La détection par l’IPSN d’une forte activité bêta totale dans les sédiments de Vitrezay à 8 km en aval du CNPE ne semble avoir donné lieu à aucune recherche complémentaire.

La CRIIRAD recommande à la CLI qu’elle demande à EDF un certain nombre d’améliorations dans le domaine du contrôle de la radioactivité du milieu terrestre et du milieu aquatique de surface :

4.4 Contrôle du milieu aquatique souterrain

Le CNPE du Blayais effectue un contrôle mensuel des eaux souterraines en 5 stations réparties sur l’ensemble du site à une profondeur comprise entre 10 et 15 mètres. Les activités bêta globales sont mesurées ainsi que le tritium.

Le tritium étant extrêmement mobile, il peut permettre de déceler une fuite mettant en cause d’autres radionucléides qui mettront plus de temps à se disperser dans l’environnement. En détectant au plus tôt une teneur anormale en tritium, il est possible de limiter l’impact d’autres pollutions.

Les limites de détection obtenues par EDF pour le dosage du tritium (< 30 à 40 Bq/l) sont insuffisantes pour permettre de dépister rapidement une pollution par du tritium d’origine artificielle.

Les mesures de tritium réalisées par le CNPE du Blayais de mai 1981 à octobre 1982 dans les 5 piézomètres, étaient pourtant réalisées avec une limite de détection de l’ordre de 11 à 12 Bq/l. Curieusement, depuis novembre 1982, la limite a été augmentée (< 40 à 50 Bq/l). Ceci est d’autant plus étonnant qu’en janvier 1982 des valeurs significatives de tritium étaient mesurées en N3 (15 Bq/l) et N4 (14 Bq/l).
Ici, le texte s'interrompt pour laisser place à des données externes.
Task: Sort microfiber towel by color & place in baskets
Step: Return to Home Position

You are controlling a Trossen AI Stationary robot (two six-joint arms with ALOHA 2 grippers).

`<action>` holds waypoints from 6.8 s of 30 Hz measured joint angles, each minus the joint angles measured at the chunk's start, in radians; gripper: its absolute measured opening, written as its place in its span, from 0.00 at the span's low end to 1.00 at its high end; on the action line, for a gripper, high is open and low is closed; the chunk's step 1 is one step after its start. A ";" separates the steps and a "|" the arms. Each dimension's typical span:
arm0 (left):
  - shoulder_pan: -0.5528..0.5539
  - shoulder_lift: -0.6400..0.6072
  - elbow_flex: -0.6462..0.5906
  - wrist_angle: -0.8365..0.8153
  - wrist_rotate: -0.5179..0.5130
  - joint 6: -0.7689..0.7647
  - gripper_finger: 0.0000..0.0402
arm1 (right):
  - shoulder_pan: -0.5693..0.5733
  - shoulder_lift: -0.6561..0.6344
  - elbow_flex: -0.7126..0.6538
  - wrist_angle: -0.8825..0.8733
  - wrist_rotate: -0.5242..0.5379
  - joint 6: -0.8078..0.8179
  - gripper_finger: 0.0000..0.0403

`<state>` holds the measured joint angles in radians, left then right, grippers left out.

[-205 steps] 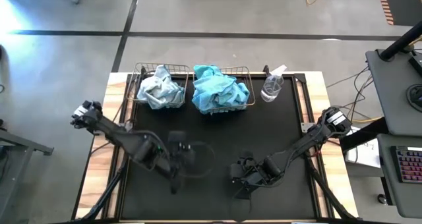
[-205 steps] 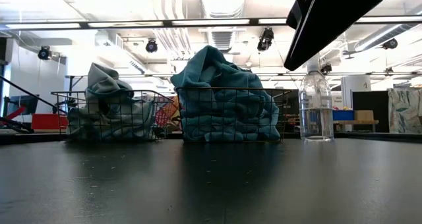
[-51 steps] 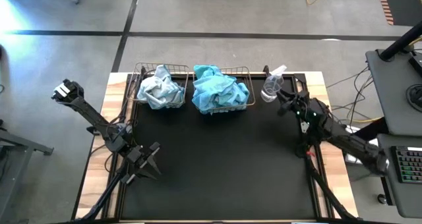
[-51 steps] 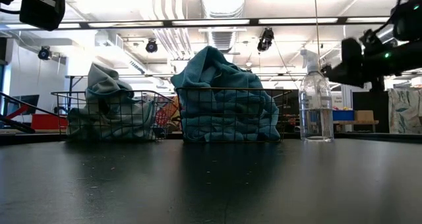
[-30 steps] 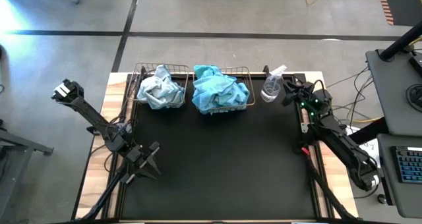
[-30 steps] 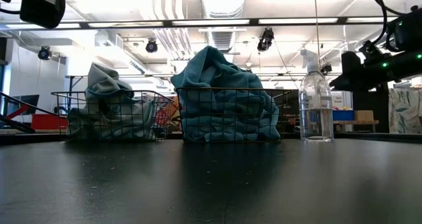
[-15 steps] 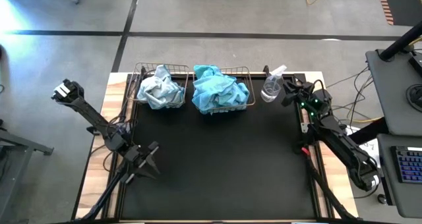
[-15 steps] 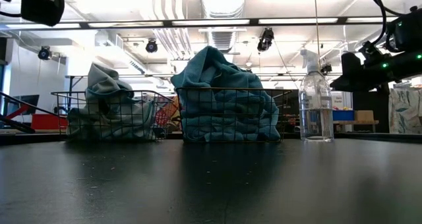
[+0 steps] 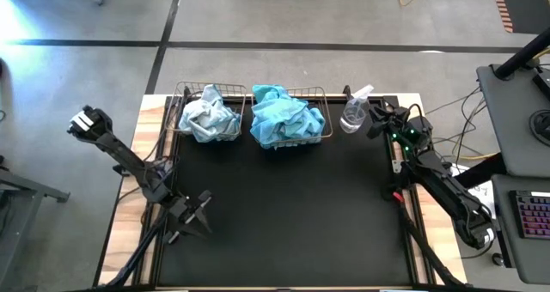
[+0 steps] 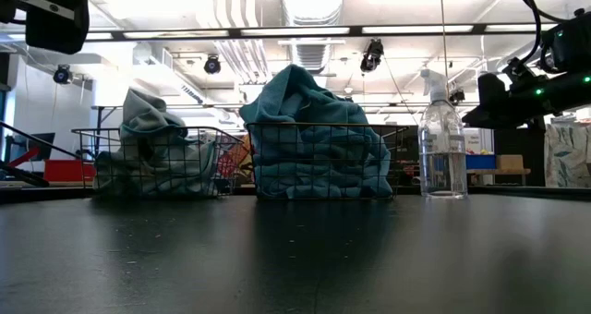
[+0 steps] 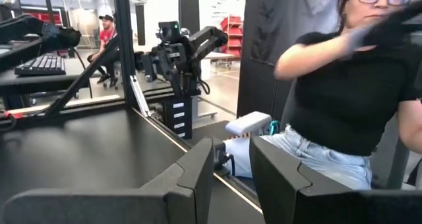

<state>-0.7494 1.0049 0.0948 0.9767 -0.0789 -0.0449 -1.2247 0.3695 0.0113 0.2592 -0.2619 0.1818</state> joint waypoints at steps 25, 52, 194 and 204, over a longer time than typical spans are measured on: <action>-0.003 -0.039 -0.085 0.139 0.040 0.126 0.21 | 0.000 0.000 0.000 0.000 0.000 0.000 0.29; -0.003 -0.604 -0.086 -0.310 0.039 0.080 0.21 | 0.000 0.000 0.000 0.000 0.001 0.000 0.29; 1.559 -0.774 -0.058 -0.711 -0.199 0.182 0.21 | 0.000 0.000 0.000 0.000 0.001 0.000 0.29; 1.558 -0.945 -0.059 -0.710 -0.199 0.182 0.21 | 0.000 0.000 0.000 0.000 0.001 0.000 0.29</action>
<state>0.8085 0.0597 0.0360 0.2664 -0.2775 0.1375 -1.2247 0.3691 0.0113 0.2592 -0.2609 0.1822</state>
Ces valeurs étaient nettement supérieures à celles obtenues lors du point zéro de 1978 dans des forages situés dans l’enceinte ou en bordure du CNPE (0,96 à 2,3 Bq/l).

La CRIIRAD recommande à la CLI qu’elle demande à EDF un certain nombre d’améliorations dans le domaine du contrôle de la radioactivité des eaux souterraines :

Compte tenu des lacunes identifiées dans les plans de contrôle d’EDF et de l’IPSN, la CRIIRAD recommande que la CLI fasse procéder à des expertises indépendantes directement pilotées par le bureau de la CLI.